How Mental Health is Affected by Illness | Morgan’s Story

How Mental Health is Affected by Illness | Morgan's Story

How Mental Health is Affected by Illness | Morgan’s Story


A Series of Interviews With Chronic Illness Patients, Uncensored and Raw Truths About Life With Chronic Illness.

If you have a chronic illness, you know that each story is unique, including yours. I’m always telling my clients ‘No one knows you better than YOU’.  Of course, in this experience, there are some very difficult experiences shared by many of us: at some point a doctor has probably told you ‘It’s all in your head’, You’ve likely been dismissed, your symptoms minimized and may have been made to feel as if your body is lying to you. It’s important to hear from others who might be going through something similar, to see how we are all different and most of all – to know we’re not alone in this struggle looking for validation, treatment and support in getting our lives back.

Keep reading to learn how our next guest Morgan wants us to know about seeking out help for chronic illness…
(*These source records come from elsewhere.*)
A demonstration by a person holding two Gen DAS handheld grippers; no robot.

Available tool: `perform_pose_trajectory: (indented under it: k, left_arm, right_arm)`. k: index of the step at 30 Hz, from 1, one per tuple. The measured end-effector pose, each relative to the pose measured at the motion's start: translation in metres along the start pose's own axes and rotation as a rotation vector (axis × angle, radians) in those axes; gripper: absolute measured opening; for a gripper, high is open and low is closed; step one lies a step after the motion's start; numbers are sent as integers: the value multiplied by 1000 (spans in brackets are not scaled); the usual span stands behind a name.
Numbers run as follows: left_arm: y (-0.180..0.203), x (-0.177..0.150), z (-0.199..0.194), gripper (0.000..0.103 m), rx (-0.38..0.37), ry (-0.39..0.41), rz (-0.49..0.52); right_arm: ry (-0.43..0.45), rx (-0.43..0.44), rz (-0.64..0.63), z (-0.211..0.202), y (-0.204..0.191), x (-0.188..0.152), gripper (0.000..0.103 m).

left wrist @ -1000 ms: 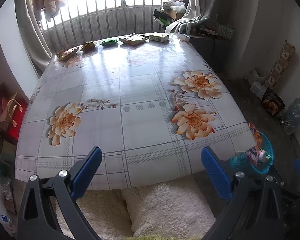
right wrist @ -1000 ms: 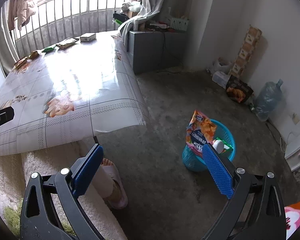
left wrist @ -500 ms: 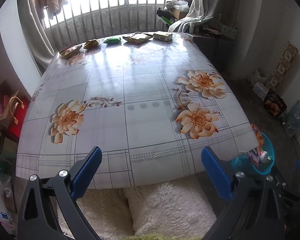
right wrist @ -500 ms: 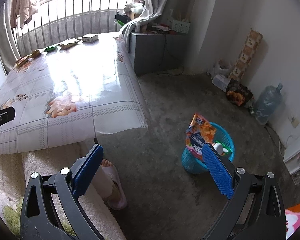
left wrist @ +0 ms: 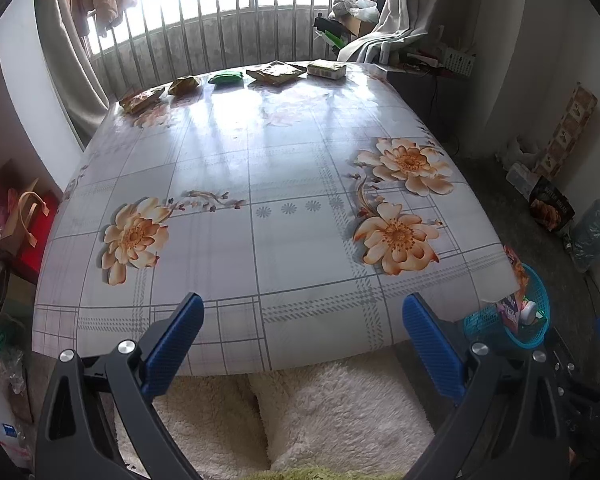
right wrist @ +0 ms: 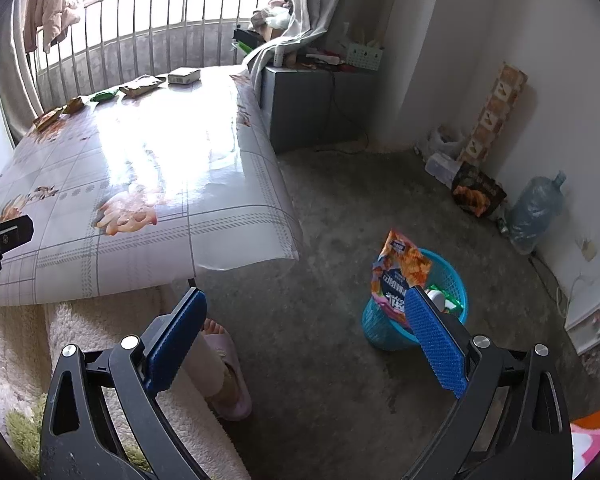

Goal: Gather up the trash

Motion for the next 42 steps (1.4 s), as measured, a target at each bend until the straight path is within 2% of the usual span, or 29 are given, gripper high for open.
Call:
perform_pose_trajectory:
  k: [42]
  left_arm:
    - [-1, -2, 0, 97, 0, 0, -1]
  right_arm:
    - [6, 12, -2, -1, -8, 1, 95]
Point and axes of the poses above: each gripper's, at about its wrist camera, not at the fingertips, and z roughly the way its jaws point, y to its right, x to its top, the point moved 2 cm from there along z, roughly the way its jaws point, and after that the axes turned 1 degree about y, right-handed, at the moved point
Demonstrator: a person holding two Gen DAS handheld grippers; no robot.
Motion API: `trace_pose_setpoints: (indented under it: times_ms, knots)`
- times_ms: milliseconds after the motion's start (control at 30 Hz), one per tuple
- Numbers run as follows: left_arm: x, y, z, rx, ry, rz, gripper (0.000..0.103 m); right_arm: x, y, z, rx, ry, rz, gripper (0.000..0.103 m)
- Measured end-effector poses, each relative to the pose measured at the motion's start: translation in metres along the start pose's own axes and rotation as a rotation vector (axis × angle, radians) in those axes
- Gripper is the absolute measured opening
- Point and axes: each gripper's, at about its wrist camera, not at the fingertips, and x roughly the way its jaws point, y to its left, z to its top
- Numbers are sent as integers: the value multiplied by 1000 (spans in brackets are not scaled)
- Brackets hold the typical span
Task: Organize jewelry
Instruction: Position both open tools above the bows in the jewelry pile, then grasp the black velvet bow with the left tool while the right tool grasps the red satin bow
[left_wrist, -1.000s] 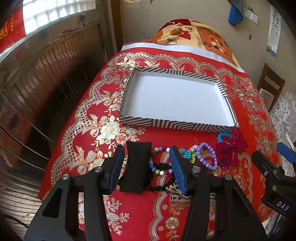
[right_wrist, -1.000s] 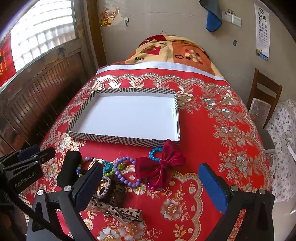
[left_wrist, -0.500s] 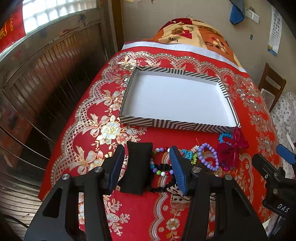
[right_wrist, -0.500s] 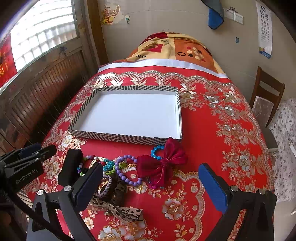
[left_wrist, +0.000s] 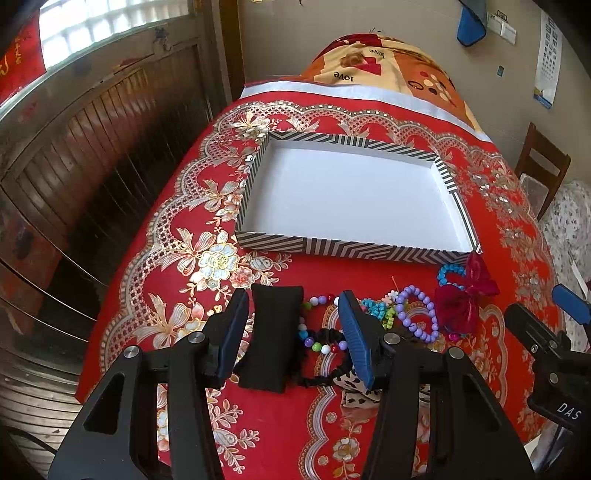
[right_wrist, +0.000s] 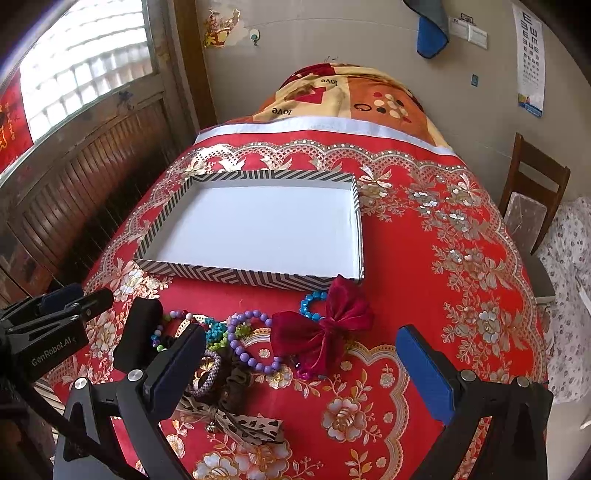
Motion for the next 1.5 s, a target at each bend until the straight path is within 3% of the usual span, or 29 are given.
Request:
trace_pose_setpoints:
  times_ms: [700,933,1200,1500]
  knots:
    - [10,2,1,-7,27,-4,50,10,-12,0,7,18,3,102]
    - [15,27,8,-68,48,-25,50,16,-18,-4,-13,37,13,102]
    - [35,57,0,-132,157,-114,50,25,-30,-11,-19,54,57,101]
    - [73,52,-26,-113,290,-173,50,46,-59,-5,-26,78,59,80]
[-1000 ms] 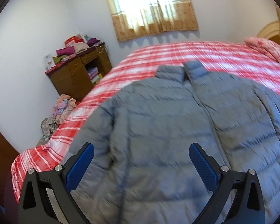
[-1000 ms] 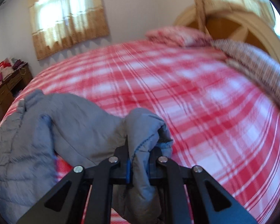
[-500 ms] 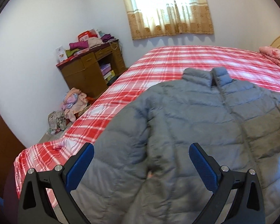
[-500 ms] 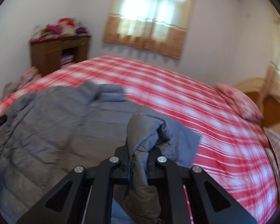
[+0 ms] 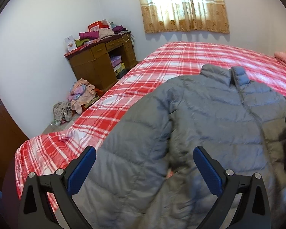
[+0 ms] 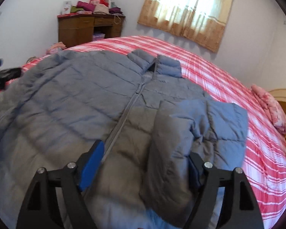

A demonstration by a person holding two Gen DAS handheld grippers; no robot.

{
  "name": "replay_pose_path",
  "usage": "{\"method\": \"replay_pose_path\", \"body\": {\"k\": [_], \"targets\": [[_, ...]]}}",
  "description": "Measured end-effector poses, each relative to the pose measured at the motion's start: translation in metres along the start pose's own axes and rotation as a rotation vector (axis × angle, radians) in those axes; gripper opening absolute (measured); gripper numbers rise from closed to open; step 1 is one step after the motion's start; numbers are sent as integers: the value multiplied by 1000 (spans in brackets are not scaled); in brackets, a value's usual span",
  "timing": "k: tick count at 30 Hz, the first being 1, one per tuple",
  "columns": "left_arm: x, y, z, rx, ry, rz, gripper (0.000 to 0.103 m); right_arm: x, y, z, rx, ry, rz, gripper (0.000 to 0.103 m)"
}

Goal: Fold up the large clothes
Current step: 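Fold the held sleeve across the jacket front with the right gripper, then release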

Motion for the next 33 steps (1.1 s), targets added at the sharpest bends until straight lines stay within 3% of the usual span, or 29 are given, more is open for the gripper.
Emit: {"method": "replay_pose_path", "body": {"k": [3, 8, 12, 19, 23, 25, 26, 27, 28, 30, 32, 33], "targets": [[-11, 7, -18, 17, 0, -17, 102, 7, 21, 0, -68, -5, -19, 81], [-24, 17, -59, 76, -31, -34, 102, 17, 36, -23, -90, -75, -42, 81], [-34, 24, -98, 146, -61, -37, 102, 25, 38, -60, 2, -165, -62, 81], [-50, 35, -170, 275, -129, -65, 102, 38, 33, -99, 23, -275, -49, 84], [-45, 16, -202, 317, -173, 0, 102, 54, 24, -106, 29, -291, -20, 84], [-37, 0, -215, 373, -183, 62, 102, 67, 28, -110, 35, -294, -8, 84], [-34, -4, -218, 394, -179, 72, 85, 70, 27, -111, 39, -296, -5, 85], [-32, -6, -220, 430, -178, 72, 36, 73, 23, -111, 45, -303, 1, 87], [-31, -8, -221, 485, -180, 83, 19, 78, 23, -116, 49, -313, 7, 89], [-35, -4, -215, 472, -160, 55, 15, 82, 18, -121, 55, -340, 19, 89], [-44, 9, -198, 372, -153, -19, 14, 90, 17, -129, 48, -366, 35, 89], [-49, 17, -186, 358, -140, -49, 14, 91, 15, -132, 45, -382, 42, 89]]}}
Point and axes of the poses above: each gripper's, at about its wrist camera, not at the fingertips, and y roughly against the way its jaws point, z to its left, x to its underside, the point moved 2 cm from there along -y, roughly the way its jaws point, and after that the axes turned 10 degrees about -y, right-handed, at the moved point
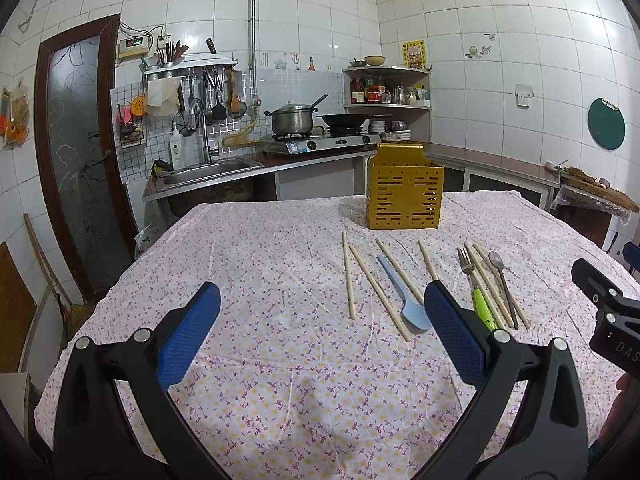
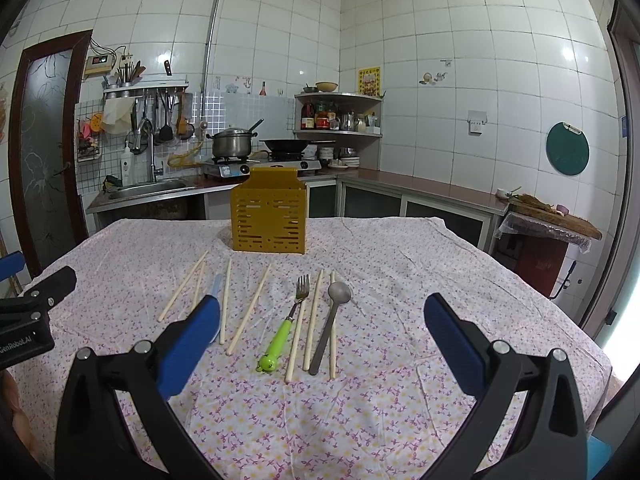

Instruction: Organize utensils

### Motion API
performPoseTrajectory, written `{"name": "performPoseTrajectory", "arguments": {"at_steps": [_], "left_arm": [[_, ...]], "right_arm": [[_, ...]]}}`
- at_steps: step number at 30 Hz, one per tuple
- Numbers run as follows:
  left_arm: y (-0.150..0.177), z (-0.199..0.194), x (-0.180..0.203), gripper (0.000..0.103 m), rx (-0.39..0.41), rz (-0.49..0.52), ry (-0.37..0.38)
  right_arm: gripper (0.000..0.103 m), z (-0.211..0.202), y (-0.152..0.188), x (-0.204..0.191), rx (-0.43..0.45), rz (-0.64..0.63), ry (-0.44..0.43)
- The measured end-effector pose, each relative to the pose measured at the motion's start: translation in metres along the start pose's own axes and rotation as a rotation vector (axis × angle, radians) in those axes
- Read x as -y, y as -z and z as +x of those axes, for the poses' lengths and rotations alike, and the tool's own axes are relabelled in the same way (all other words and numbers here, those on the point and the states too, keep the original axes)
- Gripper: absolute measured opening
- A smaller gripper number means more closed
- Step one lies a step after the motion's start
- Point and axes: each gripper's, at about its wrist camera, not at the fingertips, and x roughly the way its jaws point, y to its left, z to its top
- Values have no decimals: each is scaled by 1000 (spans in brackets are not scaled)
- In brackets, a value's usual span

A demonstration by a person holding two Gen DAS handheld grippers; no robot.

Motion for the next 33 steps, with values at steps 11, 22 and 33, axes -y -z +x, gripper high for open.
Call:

How Mental Health is Affected by Illness | Morgan’s Story


Q: What brings you to the realm of chronic illness? How did it all start for you? 

A:My chronic illness journey began quite late in life. I was intolerant to foods from a young age and extremely tired. And as an adult, it really began when I went to an Immunology clinic and tested for food and chemical allergies. The results showed, I was extremely intolerant to gluten and lactose, allergic to tree nuts and peanuts, tomatoes, garlic, nickel and seafood.

I was diagnosed with Oral Food Allergy Syndrome and Irritable Bowel Syndrome, Depression and Anxiety. A couple years later, I had widespread pain and no doctor would take me seriously. So, I paid privately to see a Rheumatologist, where I was diagnosed with Ehlers Danlos Syndrome at 23 years old. I also was suffering from Pelvic pain and paid privately to see a Gynaecologist, who diagnosed me with Pelvic Pain Syndrome.

I got referred to the NHS and these diagnoses helped doctors to do more investigations. I was sent tests for POTS, Bile Malabsorption, and had an Endoscopy. I was then diagnosed with Mast Cell Activation Disorder after bladder biopsies and my Tryptase levels were investigated. Other conditions, I was diagnosed with were: Gastrointestinal Reflux Disease, Interstitial Cystitis, Chronic Bilateral Ankle Instability, Postural Hypotension, Photosensitivity and Borderline Personality Disorder. I also suspect I have Endometritis and further gastrointestinal investigations are also ongoing due my long-standing issues with food and drink.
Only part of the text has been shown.